◆ **How to complete this task**: Starting with the first line below, reproduce each line exactly until you have included the one bearing "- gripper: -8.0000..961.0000".

◆ **Data provided**:
☆ ☆ ☆
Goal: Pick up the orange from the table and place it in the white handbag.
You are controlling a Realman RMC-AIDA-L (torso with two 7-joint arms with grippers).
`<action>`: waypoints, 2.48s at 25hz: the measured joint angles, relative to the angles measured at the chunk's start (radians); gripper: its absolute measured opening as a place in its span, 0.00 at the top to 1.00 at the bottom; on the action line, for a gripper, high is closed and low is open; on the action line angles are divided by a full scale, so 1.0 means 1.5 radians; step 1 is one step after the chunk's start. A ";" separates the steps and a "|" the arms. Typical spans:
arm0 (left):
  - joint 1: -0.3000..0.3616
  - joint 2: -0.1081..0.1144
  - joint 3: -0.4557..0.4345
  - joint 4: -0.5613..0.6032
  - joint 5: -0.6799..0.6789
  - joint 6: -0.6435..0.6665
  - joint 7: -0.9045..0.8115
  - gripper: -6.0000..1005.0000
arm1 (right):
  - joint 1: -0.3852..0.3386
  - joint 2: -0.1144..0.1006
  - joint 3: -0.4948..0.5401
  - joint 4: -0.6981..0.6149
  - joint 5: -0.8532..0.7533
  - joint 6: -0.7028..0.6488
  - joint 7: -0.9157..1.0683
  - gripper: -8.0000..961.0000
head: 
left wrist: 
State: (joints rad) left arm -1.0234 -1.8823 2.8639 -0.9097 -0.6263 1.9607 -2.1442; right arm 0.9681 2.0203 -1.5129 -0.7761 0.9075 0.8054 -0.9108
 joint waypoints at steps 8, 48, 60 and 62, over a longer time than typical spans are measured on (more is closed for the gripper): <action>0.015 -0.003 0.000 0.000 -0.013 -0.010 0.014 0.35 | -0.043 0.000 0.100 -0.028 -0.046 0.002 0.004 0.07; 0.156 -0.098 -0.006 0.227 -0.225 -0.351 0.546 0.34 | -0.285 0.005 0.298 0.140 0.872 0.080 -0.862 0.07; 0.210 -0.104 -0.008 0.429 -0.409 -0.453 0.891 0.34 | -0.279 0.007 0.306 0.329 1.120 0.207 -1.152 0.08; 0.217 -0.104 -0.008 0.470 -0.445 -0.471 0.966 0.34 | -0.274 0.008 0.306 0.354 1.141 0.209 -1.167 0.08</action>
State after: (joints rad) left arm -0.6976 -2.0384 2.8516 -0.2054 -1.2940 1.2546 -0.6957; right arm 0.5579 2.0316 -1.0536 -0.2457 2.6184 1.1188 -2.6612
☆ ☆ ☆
◆ **Completed exercise**:
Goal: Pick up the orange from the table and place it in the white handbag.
You are controlling a Realman RMC-AIDA-L (torso with two 7-joint arms with grippers).
`<action>`: waypoints, 2.48s at 25hz: the measured joint angles, relative to the angles measured at the chunk's start (radians); gripper: its absolute measured opening as a place in its span, 0.00 at the top to 1.00 at the bottom; on the action line, for a gripper, high is closed and low is open; on the action line angles are divided by a full scale, so 1.0 means 1.5 radians; step 1 is one step after the chunk's start. A ";" separates the steps and a "|" the arms. Typical spans:
arm0 (left):
  - joint 1: -0.3000..0.3616
  - joint 2: -0.1081..0.1144
  - joint 3: -0.4557..0.4345
  - joint 4: -0.5613..0.6032
  - joint 5: -0.6799..0.6789
  - joint 6: -0.6435..0.6665
  - joint 7: -0.9045..0.8115
  - gripper: -6.0000..1005.0000
arm1 (right):
  - joint 1: -0.3852..0.3386
  - joint 2: -0.1144..0.1006
  - joint 3: -0.4948..0.5401
  - joint 4: -0.6981..0.6149
  - joint 5: -0.8532..0.7533
  - joint 6: -0.7028..0.6488
  - joint 7: -0.9157..1.0683
  - gripper: -8.0000..961.0000

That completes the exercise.